Chapter 9.94A RCW
Aggravating circumstances -- Sentences above standard range.
(1) At any time prior to trial or entry of the guilty plea if substantial rights of the defendant are not prejudiced, the state may give notice that it is seeking a sentence above the standard sentence range. The notice shall state aggravating circumstance upon which the requested sentence will be based.
(2) The facts supporting aggravating circumstances shall be proved to a jury beyond a reasonable doubt. The jury’s verdict on the aggravating factor must be unanimous, and by special interrogatory. If a jury is waived, proof shall be to the court beyond a reasonable doubt, unless the defendant stipulates to the aggravating facts.
(3) Evidence regarding any facts supporting aggravating circumstances under RCW 9.94A.535(3)(a) through (y), shall be presented to the jury during the trial of the alleged crime, unless the state alleges the aggravating circumstances listed in RCW 9.94A.535(3)(e)(iv), (h)(i), (o) or (t). If one of these aggravating circumstances is alleged, the trial court may conduct a separate proceeding if the evidence supporting the aggravating fact is not part of the res gestae of the charged crime, if the evidence is not otherwise admissible in trial of the charged crime, and if the court finds that the probative value of the evidence to the aggravated fact is substantially outweighed by its prejudicial effect on the jury’s ability to determine guilt or innocence for the underlying crime.
(4) If the court conducts a separate proceeding to determine the existence of aggravating circumstances, the proceedings shall immediately follow the trial on the underlying conviction, if possible. If any person who served on the jury is unable to continue, the court shall substitute an alternate juror.

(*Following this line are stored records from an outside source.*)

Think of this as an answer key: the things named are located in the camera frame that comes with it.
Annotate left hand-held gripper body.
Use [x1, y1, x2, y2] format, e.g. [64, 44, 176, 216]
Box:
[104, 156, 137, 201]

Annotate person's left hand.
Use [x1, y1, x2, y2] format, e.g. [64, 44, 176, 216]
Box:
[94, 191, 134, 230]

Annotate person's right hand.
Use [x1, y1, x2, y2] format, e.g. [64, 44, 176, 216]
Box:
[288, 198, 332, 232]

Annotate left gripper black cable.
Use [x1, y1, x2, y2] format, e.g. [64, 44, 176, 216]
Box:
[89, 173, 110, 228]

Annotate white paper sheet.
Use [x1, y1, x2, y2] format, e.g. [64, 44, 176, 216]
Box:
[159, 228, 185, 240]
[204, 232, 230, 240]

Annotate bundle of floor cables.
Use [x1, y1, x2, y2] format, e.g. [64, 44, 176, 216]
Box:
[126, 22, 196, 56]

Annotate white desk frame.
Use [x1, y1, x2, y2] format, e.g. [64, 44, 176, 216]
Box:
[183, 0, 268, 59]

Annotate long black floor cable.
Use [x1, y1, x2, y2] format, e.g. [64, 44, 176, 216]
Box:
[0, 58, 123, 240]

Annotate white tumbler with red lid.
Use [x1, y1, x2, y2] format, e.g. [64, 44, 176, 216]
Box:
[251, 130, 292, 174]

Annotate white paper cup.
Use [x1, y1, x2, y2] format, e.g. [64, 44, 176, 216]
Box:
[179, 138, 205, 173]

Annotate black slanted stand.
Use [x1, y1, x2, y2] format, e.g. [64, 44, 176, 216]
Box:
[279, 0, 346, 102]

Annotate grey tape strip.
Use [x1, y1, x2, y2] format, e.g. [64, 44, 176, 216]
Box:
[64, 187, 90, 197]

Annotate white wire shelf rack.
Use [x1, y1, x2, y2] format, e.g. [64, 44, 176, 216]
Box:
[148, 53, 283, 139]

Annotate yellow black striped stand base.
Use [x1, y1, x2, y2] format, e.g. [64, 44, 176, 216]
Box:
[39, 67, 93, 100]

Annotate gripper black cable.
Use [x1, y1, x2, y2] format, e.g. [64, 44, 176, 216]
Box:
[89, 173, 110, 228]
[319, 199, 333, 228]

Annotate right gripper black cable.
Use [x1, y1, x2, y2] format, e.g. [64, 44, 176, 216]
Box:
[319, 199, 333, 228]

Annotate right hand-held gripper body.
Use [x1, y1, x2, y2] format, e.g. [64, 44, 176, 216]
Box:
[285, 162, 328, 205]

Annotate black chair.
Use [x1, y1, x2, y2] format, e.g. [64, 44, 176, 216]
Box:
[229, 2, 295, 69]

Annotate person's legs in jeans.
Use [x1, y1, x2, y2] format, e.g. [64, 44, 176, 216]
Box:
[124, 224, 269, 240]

(5) If the jury finds, unanimously and beyond a reasonable doubt, one or more of the facts alleged by the state in support of an exceptional sentence, the court may sentence the offender pursuant to RCW 9.94A.535 to a term of confinement up to the maximum allowed under RCW 9A.20.021 for the underlying conviction if it finds, considering the purposes of the chapter, that the facts found are substantial and compelling reasons justifying an exceptional sentence.
[2005 c 68 § 4]
Intent -- 2005 c 68: “The legislature intends to conform the sentencing reform act, chapter 9.94A. RCW, to comply with the ruling in Blakely v. Washington, 542 U.S. … (2004). In that case, the United States supreme court held that a criminal defendant has a Sixth Amendment right to have a jury determine beyond a reasonable doubt any aggravating fact, other than the fact of a prior conviction, that is used to impose greater punishment than the standard range or standard conditions. The legislature intends that aggravating facts, other than the fact of a prior conviction, will be placed before the jury. The legislature intends that the sentencing court will then decide whether or not the aggravating fact is a substantial and compelling reason to impose greater punishment. The legislature intends to create a new criminal procedure for imposing greater punishment than the standard range or conditions and to codify existing common law aggravating factors, without expanding or restricting existing statutory of common law aggravating circumstances. The legislature does not intend the codification of common law aggravating factors to expand or restrict currently available statutory or common law aggravating circumstances. The legislature does not intend to alter how mitigating facts are to be determined under the sentencing reform act, and thus intends that mitigating facts will be found by the sentencing court by a preponderance of the evidence.
While the legislature intends to bring the sentencing reform act into compliance as previously indicated, the legislature recognizes the need to restore judicial discretion that has been limited as a result of the Blakely decision.” [2005 c 68 § 1]
Effective date and severability-- 2005 c 68: See notes following RCW 9.94A.530.